Population densities in different regions are classified by the natural discontinuity grading method (Jenks) of ArcGIS [38]. The cutoff value of Jenks can be expressed as a numerical value or a percentage. Similarly, population density values that fall between the cutoff values can also be expressed as either a numerical value or a percentage.

3. Electric Vehicle User Satisfaction Model

The user’s feelings and psychological changes are quantified in the electric vehicle user satisfaction function. $L_i$ is the lower limit of the distance between the demand point $i$ and the to-be-taken point $j$. $U_i$ is the upper limit of the distance between the demand point $i$ and the to-be-taken point $j$. $d_{ij}$ is the distance from the demand point $i$ to the to-be-taken point $j$. $F\left(d_{ij}\right)$ is the user satisfaction evaluation value of electric vehicles at the demand point $i$. The electric vehicle user satisfaction model is Formula (6) [39].

$$F\left(d_{ij}\right)=\{\begin{array}{cc}1\hfill & ,d_{ij}\le L_i\hfill \\ \frac{1}{2}+\frac{1}{2}\text{cos}\left(\frac{\pi }{U_i-L_i}\right(d_{ij}-\frac{U_i+L_i}{2})+\frac{\pi }{2})\hfill & ,L_i<d_{ij}\le U_i\hfill \\ 0\hfill & ,d_{ij}>U_i\hfill \end{array}$$

(6)

$d_{ij}<L_i, F\left(d_{ij}\right)=1$. As $d_{ij}$ increases, $F\left(d_{ij}\right)$ decreases. When $d_{ij}>U_i, F\left(d_{ij}\right)=0$. The relationship between $F\left(d_{ij}\right)$ and $d_{ij}$ is shown in Figure 1.

4. User Charging Convenience

The electric vehicle charging station is different from the general power infrastructure. Under the conditions of urban traffic, municipal planning and power quality of the power grid, the users’ charging convenience should be maximized. Therefore, the service range of the charging station depends on the time spent by the user in finding the longest path of the charging station. $T$ represents the longest road time to find the charging station. $V$ indicates the speed to find charging stations. $\partial$ is the traffic resistance coefficient. The charging station service radius model for user charging convenience is Formula (7).

$$R=\frac{TV}{\partial }$$

(7)

$E$ is the battery power of the electric vehicle. $W_{100}$ is the power consumption of electric vehicles per 100 km. If the distance that the remaining electric quantity of electric vehicle can travel is less than $R$, the user’s location is not within the service range of this charging station. Therefore, the service radius limit of the charging station is Formula (8).

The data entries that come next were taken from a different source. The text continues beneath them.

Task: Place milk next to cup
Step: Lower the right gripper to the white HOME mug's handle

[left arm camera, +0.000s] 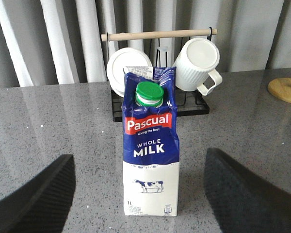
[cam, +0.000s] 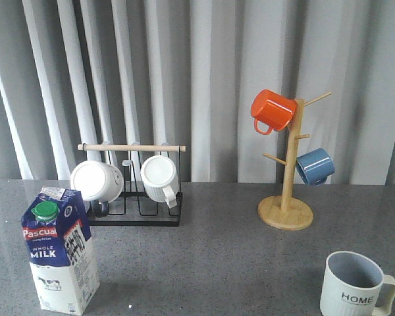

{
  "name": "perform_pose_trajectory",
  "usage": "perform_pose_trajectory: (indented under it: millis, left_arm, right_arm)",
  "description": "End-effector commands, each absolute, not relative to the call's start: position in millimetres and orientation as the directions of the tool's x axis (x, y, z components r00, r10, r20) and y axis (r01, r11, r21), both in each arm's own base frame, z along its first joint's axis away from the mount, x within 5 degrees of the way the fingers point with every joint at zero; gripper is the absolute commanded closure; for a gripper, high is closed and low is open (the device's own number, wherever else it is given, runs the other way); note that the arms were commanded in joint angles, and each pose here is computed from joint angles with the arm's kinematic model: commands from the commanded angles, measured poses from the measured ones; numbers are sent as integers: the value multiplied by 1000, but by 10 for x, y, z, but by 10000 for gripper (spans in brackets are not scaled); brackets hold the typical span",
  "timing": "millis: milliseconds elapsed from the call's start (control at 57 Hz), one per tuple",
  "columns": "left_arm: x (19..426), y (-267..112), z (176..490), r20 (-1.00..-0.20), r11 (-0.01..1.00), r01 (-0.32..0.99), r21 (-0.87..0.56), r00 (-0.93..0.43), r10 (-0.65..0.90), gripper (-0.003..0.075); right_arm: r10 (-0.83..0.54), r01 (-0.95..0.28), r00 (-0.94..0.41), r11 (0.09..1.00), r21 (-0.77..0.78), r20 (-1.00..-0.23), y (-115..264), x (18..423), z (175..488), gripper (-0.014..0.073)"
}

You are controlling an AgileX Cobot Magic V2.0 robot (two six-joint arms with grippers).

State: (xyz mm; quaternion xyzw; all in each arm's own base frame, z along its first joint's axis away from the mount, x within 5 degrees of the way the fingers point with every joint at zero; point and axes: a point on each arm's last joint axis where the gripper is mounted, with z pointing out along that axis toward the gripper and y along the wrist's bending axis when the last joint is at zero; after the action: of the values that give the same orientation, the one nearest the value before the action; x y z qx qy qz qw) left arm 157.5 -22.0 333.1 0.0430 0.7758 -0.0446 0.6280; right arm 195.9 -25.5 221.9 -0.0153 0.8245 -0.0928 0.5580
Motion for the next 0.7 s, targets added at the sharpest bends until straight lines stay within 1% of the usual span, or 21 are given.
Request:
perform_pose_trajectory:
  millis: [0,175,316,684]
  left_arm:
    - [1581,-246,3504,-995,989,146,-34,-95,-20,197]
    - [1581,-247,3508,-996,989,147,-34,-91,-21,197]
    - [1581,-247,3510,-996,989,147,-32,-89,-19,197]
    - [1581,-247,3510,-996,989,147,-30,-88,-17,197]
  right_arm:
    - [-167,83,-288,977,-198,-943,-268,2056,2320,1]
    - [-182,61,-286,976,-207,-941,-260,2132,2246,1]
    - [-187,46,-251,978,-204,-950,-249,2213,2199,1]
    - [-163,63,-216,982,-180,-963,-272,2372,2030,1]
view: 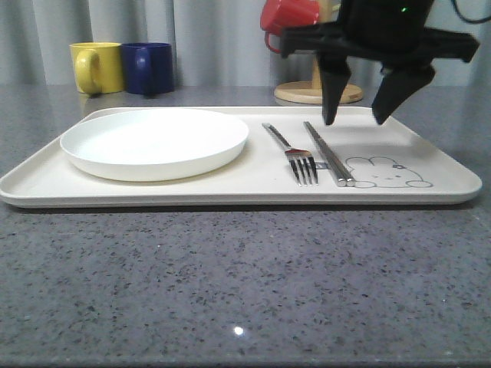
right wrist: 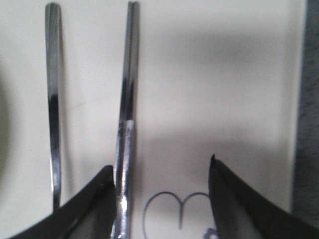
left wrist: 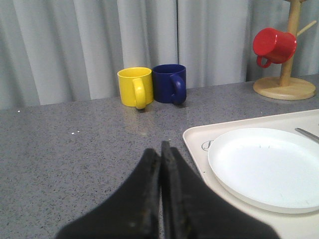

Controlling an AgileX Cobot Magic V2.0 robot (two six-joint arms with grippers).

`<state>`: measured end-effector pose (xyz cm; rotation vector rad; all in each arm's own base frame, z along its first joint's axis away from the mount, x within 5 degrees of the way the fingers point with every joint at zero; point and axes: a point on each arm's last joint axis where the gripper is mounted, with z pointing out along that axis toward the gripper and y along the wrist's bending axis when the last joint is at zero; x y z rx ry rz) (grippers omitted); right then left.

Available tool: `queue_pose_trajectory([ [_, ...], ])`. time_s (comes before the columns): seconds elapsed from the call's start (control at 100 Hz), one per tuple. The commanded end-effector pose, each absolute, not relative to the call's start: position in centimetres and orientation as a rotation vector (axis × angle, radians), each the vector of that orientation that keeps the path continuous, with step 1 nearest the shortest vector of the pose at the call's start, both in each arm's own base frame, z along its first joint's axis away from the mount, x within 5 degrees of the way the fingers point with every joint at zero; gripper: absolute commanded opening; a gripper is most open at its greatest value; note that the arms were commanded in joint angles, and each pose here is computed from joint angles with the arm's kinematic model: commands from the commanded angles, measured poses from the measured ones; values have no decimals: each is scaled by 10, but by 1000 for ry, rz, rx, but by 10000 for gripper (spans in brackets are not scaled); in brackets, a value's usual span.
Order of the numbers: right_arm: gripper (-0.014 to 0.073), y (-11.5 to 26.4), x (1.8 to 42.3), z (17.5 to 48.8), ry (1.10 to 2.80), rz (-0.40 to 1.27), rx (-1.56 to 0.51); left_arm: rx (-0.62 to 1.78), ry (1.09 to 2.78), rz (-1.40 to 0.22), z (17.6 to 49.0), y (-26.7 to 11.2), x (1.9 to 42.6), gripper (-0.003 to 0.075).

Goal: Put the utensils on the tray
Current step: 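Place the chopsticks on the tray beside the fork and open, then raise the right gripper and move it to the silver spoon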

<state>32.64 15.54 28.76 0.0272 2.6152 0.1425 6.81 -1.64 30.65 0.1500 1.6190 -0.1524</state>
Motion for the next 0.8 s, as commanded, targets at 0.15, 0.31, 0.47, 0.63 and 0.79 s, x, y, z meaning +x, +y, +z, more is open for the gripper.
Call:
queue_pose_trajectory([
  [0.15,426,77,317,354,2441,-8,48,109,1530,-137,322,-13,68,-19],
  [0.31,426,17,315,360,2473,-158,105,109,1530,-137,322,-13,68,-19],
  [0.47,426,-32,312,355,2543,-205,122,109,1530,-137,322,-13,68,-19],
  [0.63,426,-64,312,347,2579,-175,133,109,1530,-137,322,-13,68,-19],
  [0.79,426,-80,321,328,2635,-169,155,109,1530,-137,322,-13,68,-19],
])
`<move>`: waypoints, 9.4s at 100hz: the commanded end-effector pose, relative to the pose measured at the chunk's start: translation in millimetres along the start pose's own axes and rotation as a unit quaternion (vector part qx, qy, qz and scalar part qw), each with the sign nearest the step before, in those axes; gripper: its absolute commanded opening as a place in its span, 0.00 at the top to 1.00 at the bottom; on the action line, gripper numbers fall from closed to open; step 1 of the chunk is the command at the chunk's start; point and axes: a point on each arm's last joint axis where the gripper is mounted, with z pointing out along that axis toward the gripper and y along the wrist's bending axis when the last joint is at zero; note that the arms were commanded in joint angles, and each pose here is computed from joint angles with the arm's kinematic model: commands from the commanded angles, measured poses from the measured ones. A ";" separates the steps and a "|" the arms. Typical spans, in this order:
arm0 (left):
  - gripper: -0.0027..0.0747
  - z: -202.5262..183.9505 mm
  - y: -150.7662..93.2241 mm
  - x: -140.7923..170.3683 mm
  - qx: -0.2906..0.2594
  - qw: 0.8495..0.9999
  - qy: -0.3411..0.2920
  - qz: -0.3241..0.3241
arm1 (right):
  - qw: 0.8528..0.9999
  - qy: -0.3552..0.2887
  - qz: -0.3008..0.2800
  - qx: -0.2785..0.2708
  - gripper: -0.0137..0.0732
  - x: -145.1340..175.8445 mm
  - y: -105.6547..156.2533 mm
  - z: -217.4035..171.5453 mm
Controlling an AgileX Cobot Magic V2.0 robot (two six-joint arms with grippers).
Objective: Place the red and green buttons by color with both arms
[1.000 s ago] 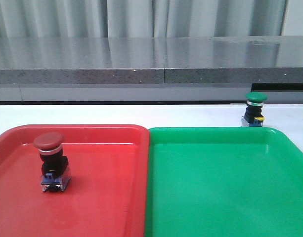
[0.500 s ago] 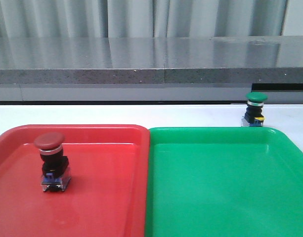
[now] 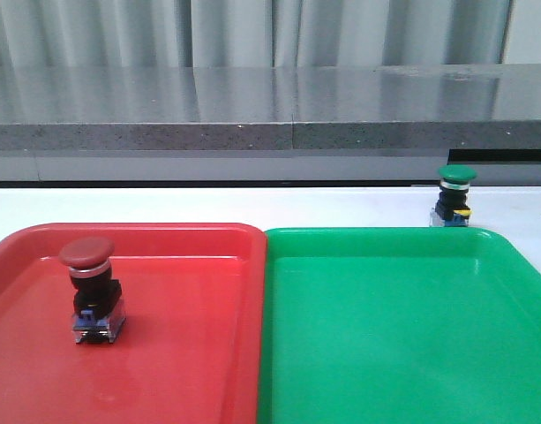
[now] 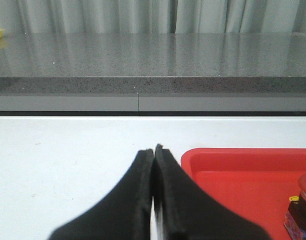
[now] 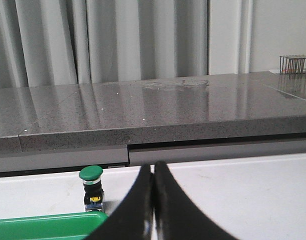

$$R\le \frac{20\%E}{W_{100}}$$

(8)

The actual distance of the service radius of the charging station is converted into the Euclidean distance by Zhou Yuyang’s method [40]. $S_i$ represents the area of the demand point numbered $i$. The service area of the charging station is $S_j=\pi R^2$. The number of demand points in the service area of the to-be-taken point $S_i$ is Formula (9).

$$n_{ij}=count\left(S_i\right)\left(S_i\subset S_j\right)$$

(9)

5. Electric Vehicle Charging Station Site-Selection Model

5.1. Suppose

For quantitative research, the following assumptions are made in the modeling process.

(1)

Each demand point only goes to the nearest charging station for charging;

(2)

Each demand point represents a small area of fixed area;

(3)

All electric vehicles have the same battery capacity and model;

(4)

While going to the charging station to charge, the driving speed of the electric vehicle remains constant;

(5)

In the study area, the demand for the demand point is the same every day, and the demand density is equal to the population density value expressed as a percentage.

5.2. Goals and Constraints

The basic symbols are explained as follows. $i$ indicates the number of the demand point, $i\in n_i$. $n_i$ represents the set of demand points. $j$ represents the number of the to-be-taken point, $j\in n_j$. $n_j$ represents the set of to-be-taken points. $I$ represents the number of demand points. $J$ represents the number of to-be-taken points. $a$ represents the number of demand points within the service scope. $P$ represents the number of charging stations. $Y_{ij}$ and $Y_j$ are the decision variable.

-

Objective function one: Maximize user satisfaction

The satisfaction and the level of the demand point’s own demand are considered in the location selection of the charging station. $p_i$ represents the demand density at the demand point $i$. User demand density is the number of electric vehicles with charging demand per unit land area. $S$ indicates the area of a demand point. Based on the electric vehicle user satisfaction model and the results of the kernel density analysis, an electric vehicle user satisfaction model is established as shown in Formula (10).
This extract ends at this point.